● **Problem to solve**: Give back exactly the stretch of data below from the line holding "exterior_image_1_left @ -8" through the line holding "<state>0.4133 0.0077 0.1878", both ends included, and leave the remaining lines out.

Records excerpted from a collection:
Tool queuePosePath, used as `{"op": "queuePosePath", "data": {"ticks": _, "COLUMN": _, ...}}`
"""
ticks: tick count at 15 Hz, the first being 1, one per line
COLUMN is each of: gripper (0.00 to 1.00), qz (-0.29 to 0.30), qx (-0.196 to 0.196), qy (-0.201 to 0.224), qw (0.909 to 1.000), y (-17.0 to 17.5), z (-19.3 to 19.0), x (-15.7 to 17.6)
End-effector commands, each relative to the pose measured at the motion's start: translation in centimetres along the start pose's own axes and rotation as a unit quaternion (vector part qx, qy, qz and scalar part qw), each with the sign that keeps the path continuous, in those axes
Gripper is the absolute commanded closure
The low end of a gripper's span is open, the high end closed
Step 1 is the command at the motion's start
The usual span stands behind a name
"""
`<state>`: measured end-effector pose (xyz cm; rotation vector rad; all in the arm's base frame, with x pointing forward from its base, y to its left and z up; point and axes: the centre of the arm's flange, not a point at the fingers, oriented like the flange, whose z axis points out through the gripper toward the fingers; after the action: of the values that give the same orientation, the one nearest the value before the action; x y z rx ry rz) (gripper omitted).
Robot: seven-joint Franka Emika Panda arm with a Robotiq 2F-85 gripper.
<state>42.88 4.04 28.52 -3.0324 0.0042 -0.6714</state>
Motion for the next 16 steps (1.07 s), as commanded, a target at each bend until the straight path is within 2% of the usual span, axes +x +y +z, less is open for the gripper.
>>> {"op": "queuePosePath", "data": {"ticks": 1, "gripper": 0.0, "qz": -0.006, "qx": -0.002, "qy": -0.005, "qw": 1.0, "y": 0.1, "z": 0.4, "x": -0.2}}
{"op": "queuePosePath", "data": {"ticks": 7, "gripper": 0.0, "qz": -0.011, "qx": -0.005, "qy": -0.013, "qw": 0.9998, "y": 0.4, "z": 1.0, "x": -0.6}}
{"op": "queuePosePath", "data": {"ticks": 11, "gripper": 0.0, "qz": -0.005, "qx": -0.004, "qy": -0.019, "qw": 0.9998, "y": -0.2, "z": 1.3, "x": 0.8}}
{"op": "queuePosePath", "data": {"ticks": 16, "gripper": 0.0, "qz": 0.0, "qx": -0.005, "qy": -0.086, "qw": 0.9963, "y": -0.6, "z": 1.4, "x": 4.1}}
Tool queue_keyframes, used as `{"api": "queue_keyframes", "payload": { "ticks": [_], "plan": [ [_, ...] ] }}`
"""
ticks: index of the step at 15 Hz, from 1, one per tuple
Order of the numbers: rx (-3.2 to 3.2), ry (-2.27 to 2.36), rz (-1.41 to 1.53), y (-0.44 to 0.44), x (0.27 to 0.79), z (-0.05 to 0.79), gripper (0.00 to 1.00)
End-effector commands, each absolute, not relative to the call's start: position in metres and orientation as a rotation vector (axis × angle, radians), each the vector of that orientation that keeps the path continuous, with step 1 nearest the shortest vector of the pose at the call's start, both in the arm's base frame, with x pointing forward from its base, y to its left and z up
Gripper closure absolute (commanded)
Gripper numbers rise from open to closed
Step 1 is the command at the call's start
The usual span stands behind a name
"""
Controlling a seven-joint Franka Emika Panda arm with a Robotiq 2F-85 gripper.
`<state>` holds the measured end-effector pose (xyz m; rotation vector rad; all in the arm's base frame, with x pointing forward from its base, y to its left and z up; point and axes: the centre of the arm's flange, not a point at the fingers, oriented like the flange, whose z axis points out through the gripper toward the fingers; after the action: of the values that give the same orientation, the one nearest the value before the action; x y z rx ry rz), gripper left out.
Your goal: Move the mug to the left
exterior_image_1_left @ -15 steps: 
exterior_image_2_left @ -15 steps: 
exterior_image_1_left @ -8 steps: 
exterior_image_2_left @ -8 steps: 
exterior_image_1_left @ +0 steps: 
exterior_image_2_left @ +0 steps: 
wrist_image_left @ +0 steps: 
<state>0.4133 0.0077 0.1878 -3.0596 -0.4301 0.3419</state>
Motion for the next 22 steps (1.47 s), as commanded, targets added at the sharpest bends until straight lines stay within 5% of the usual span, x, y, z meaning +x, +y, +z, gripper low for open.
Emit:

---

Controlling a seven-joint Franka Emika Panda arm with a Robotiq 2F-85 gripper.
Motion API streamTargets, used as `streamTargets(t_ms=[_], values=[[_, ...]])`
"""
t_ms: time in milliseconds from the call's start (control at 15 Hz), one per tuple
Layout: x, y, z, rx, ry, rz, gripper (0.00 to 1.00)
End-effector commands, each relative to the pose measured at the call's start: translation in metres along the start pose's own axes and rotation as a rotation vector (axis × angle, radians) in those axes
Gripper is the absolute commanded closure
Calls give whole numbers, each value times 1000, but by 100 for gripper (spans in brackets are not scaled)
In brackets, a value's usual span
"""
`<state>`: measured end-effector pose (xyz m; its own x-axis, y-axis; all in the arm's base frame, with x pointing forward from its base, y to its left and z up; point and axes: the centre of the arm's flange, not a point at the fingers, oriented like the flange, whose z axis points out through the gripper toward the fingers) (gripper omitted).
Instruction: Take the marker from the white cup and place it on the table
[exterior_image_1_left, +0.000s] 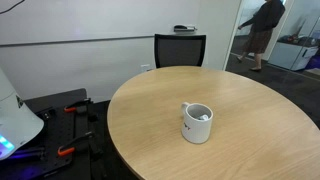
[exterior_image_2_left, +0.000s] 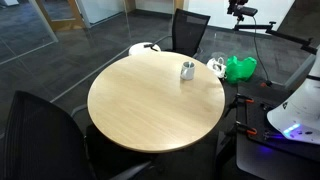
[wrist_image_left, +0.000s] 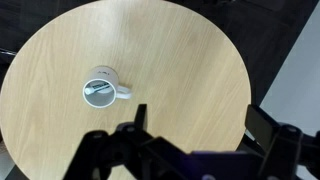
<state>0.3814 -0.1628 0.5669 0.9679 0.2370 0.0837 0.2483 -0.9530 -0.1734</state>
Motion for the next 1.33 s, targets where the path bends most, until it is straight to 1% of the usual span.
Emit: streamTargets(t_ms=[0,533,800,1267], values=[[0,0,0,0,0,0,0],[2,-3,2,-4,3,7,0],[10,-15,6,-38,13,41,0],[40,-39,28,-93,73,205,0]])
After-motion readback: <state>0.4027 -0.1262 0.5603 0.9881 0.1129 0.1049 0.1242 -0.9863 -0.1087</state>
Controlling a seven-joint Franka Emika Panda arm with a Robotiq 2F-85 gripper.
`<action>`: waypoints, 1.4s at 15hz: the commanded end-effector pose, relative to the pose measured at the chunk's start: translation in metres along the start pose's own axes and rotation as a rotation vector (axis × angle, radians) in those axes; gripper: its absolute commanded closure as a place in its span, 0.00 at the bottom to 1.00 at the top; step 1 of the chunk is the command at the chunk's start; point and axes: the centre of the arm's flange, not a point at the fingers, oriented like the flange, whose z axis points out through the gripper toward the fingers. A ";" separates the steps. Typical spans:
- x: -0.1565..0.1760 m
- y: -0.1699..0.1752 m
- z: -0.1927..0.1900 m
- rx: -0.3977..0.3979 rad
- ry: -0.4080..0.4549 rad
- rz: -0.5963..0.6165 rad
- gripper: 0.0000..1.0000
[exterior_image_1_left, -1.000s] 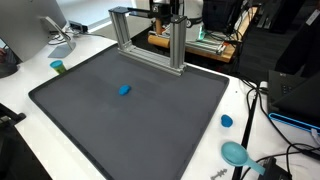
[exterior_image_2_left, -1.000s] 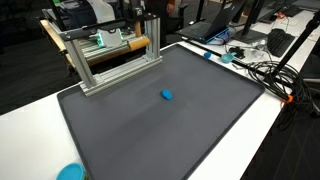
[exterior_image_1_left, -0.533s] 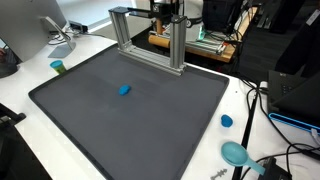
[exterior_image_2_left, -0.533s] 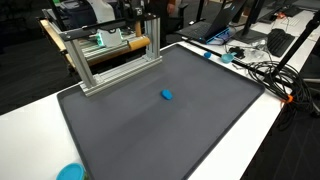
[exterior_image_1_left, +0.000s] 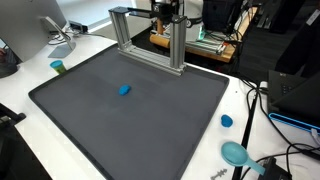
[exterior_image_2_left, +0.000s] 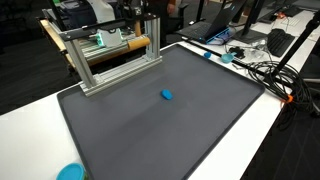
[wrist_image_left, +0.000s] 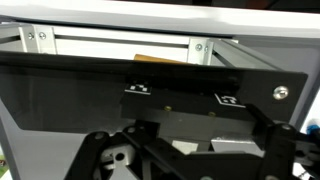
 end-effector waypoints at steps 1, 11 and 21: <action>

● **Written solution**:
exterior_image_1_left @ -8 steps: 
exterior_image_2_left @ -8 steps: 
exterior_image_1_left @ +0 steps: 
exterior_image_2_left @ +0 steps: 
wrist_image_left @ +0 steps: 
<state>0.4133 0.0077 0.1878 -3.0596 -0.4301 0.3419</state>

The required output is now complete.